# Hydor Koralia Running Backwards



## Rialb30 (Feb 25, 2010)

My one year old evolution 750 has started running backwards. If I unplug it, it starts normally then the next day I find its running backwards again. I have tried disassembling the pump and cleaning, but that didn't fix the problem.
Has anyone else experienced this problem? Does anyone have a possible solution?


----------



## Sub-Mariner (Dec 7, 2011)

I have 2 Evo 750s and thankfully I dont have that problem. *** read about that happening with other powerheads / circulators and the way to fix it was to unplug it like you did. Thats weird yours will run the correct way after unplugging it but will switch directions later on.
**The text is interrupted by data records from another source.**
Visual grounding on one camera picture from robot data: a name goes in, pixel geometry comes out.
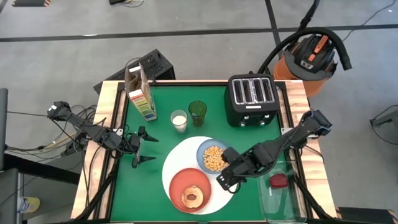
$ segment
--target red plate
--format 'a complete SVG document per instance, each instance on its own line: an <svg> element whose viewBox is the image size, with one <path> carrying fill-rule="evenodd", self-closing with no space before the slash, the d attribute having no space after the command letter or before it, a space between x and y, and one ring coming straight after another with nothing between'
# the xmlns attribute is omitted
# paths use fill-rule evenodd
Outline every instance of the red plate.
<svg viewBox="0 0 398 224"><path fill-rule="evenodd" d="M181 199L183 192L192 186L198 187L203 193L203 203L197 208L187 208ZM169 195L173 205L181 212L197 212L202 209L210 199L211 185L206 174L194 168L183 169L174 175L170 187Z"/></svg>

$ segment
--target white plate
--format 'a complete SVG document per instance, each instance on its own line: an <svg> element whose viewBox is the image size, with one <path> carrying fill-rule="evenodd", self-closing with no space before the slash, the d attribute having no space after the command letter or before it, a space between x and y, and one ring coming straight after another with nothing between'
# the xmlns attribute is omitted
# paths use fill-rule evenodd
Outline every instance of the white plate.
<svg viewBox="0 0 398 224"><path fill-rule="evenodd" d="M196 168L198 170L202 170L197 162L197 150L200 144L207 139L210 138L204 136L187 138L175 146L174 149L171 150L167 155L162 170L162 181L163 188L169 199L170 182L176 173L186 168ZM222 209L233 196L233 194L228 193L228 191L224 190L217 182L217 174L207 174L204 171L203 173L205 173L207 178L209 178L211 184L211 196L209 202L203 207L203 209L193 213L196 215L206 215L217 212L218 210ZM235 191L235 189L236 185L231 187L231 191Z"/></svg>

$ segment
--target green tabletop
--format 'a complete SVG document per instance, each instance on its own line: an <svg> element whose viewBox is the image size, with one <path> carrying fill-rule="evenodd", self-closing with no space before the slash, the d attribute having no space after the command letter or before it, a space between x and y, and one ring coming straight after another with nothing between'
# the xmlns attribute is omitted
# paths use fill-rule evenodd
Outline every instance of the green tabletop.
<svg viewBox="0 0 398 224"><path fill-rule="evenodd" d="M226 120L224 110L225 86L156 86L152 94L158 118L146 122L134 105L129 102L126 124L129 132L145 126L147 132L159 142L143 142L141 155L155 156L137 169L131 167L132 156L120 160L114 193L112 221L220 221L264 220L260 204L259 179L249 179L238 194L234 195L221 210L208 215L191 215L177 210L167 197L162 185L163 163L169 152L181 141L193 136L208 136L219 139L244 152L257 142L275 139L280 127L275 117L264 127L233 128ZM188 118L186 133L176 132L170 122L174 110L185 110L194 100L206 103L208 111L202 127L193 126Z"/></svg>

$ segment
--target wooden table edge
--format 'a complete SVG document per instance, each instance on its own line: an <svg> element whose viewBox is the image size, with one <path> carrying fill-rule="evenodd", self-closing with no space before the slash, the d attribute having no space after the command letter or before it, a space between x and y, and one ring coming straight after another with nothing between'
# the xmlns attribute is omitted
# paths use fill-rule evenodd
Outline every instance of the wooden table edge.
<svg viewBox="0 0 398 224"><path fill-rule="evenodd" d="M302 114L308 111L309 105L307 96L305 94L304 85L301 80L276 80L277 82L285 82L287 96L289 99L290 110L292 113L292 118L294 125L297 125ZM104 126L110 125L111 118L114 113L114 105L116 102L116 92L118 90L119 83L123 81L104 81L101 89L101 93L98 98L97 111L94 118L94 123L101 121L103 118L107 117ZM226 83L227 80L159 80L157 83ZM286 120L286 108L284 104L281 103L282 116ZM311 140L308 143L312 148L320 151L318 141ZM86 174L88 174L88 168L90 162L93 158L98 145L90 141L86 150L85 156L85 167ZM93 168L91 170L91 180L90 180L90 199L98 190L98 184L100 182L100 177L102 173L103 161L104 161L105 150L99 150L93 161ZM305 180L307 187L311 194L314 196L315 200L322 206L322 208L331 216L336 217L335 206L333 203L333 198L331 196L328 179L326 176L325 166L320 157L312 154L309 151L304 150L302 155L302 164L305 173ZM102 204L99 211L99 217L104 218L106 213L106 207L109 196L109 188L103 195ZM79 214L85 208L86 199L86 187L83 175L83 170L80 176L80 182L76 192L75 203L73 204L73 210L71 218L79 216Z"/></svg>

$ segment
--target black toaster
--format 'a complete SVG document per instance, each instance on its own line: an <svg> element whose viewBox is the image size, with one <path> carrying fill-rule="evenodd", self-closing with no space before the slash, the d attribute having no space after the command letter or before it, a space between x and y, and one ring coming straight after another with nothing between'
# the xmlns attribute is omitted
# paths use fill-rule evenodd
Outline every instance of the black toaster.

I could be completely wrong and I cant remember if this was regarding the Evos or not but I think theres a little rubber piece in the front of the fan housing....is your rubber piece there? Some said if the rubber piece is missing it could cause the propeller to change rotation...again I cant remember if that was about the Evos or not and I might be wrong, thats been known to happen. :lol:










Also check out post #13 in this thread: http://www.reefcentral.com/forums/showt ... ?t=1817809


----------



## PfunMo (Jul 30, 2009)

No solution but I found my new model Maxi-jets are doing the same. I was hoping for a solution from Marineland but never received it. In discussions here, I got some help. 
I'm guessing your pump has some system like mine. It takes a bit of understanding of what the magnet and coil do. The magnet has poles (N&S?). When the power is plugged in the AC current in the coil may be positive or negative depending on the split second timing. If it is the correct polarity to pull the section of magnet that it meets, the impeller will spin correctly. If it happens to be the wrong polarity, the impeller may be pushed rather than pulled. In this case most mag motors have some type of stop which the impeller bumps into for the split second it takes for the 60 cycle to pass on to the corrrect polarity and make the impeller turn the correct way.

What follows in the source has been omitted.